Legal action is already planned against Chrysler and GM dealer reductions

By Brendan Moore

05.08.2009

Chrysler dealers are unhappy about Chrysler’s plan to eliminate dealers while in bankruptcy and are banding together to fight the closures. State dealer organizations and the NADA (National Automobile Dealers Association) have kicked off a strong PR and lobbying campaign to fight the closures.

Right behind the Chrysler dealers are the GM dealers who are nervous about GM’s announcement that the company has a goal of reducing dealer count at GM from 6,246 dealers to 3,605 dealers by 2010.

The NADA launched ads in select publications two days ago that stated, among other things, that, “Cutting dealers at this time would do absolutely nothing to make either GM or Chrysler more viable. So why is your automotive task force demanding drastic cuts in the number of dealers?”

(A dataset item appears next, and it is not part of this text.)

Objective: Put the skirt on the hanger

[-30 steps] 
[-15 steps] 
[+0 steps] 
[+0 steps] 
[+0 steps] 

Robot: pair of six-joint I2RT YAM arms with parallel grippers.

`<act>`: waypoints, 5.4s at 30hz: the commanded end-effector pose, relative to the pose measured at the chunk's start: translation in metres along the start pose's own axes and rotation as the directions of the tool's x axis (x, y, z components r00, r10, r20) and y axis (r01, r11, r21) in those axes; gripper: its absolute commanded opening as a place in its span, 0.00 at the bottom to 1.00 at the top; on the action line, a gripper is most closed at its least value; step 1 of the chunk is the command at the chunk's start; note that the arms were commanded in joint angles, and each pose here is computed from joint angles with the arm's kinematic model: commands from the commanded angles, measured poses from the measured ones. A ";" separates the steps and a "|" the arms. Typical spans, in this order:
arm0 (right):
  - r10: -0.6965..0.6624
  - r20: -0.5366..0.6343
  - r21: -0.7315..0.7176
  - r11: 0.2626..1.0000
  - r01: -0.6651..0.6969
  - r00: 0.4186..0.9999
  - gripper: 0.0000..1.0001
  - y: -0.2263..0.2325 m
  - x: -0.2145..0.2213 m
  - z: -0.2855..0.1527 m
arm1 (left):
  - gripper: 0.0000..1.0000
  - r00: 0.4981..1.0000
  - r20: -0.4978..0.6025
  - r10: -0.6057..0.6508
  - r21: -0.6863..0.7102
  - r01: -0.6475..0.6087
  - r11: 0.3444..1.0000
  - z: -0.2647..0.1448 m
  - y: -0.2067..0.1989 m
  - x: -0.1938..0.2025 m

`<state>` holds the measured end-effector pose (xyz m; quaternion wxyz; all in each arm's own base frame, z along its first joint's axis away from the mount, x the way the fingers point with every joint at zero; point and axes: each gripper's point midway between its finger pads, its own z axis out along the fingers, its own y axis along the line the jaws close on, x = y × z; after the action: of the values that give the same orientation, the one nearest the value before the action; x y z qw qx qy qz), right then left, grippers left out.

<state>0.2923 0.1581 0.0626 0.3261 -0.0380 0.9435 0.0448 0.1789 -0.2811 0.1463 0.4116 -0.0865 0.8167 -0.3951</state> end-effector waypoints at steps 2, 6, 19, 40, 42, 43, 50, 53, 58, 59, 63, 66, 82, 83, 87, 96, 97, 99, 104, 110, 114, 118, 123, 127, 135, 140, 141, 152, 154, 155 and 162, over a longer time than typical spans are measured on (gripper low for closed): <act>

According to NADA figures, the GM and Chrysler plans mean the elimination of more than 3,000 Chrysler and General Motors dealerships employing at least 150,000 people.

The NADA has also asked all their dealer members to lobby their elected officials against the dealership closings.

I will tell you right up front that I am an interested party as to how this all gets resolved. I am interested because I want changes in the dealer franchise laws and I am interested because I want to see how the federal bankruptcy court Chrysler is in at this moment treats the state dealer franchise laws. My guess is that it will void Chrysler’s dealer agreements, and hold the company harmless against dealer suits brought under state law, but that is conjecture on my part.

Dealers, probably in class-action suits, will try to have state laws enforced against Chrysler, a defendant that is in federal bankruptcy court.

Scott Silverman, one of the attorneys at McCarter & English, a legal firm that specializes in dealer contract law, stated, “This is going to be the biggest week in the history of the U.S. auto industry as far as dealers are concerned”, in an article in the The Los Angeles Times earlier this week.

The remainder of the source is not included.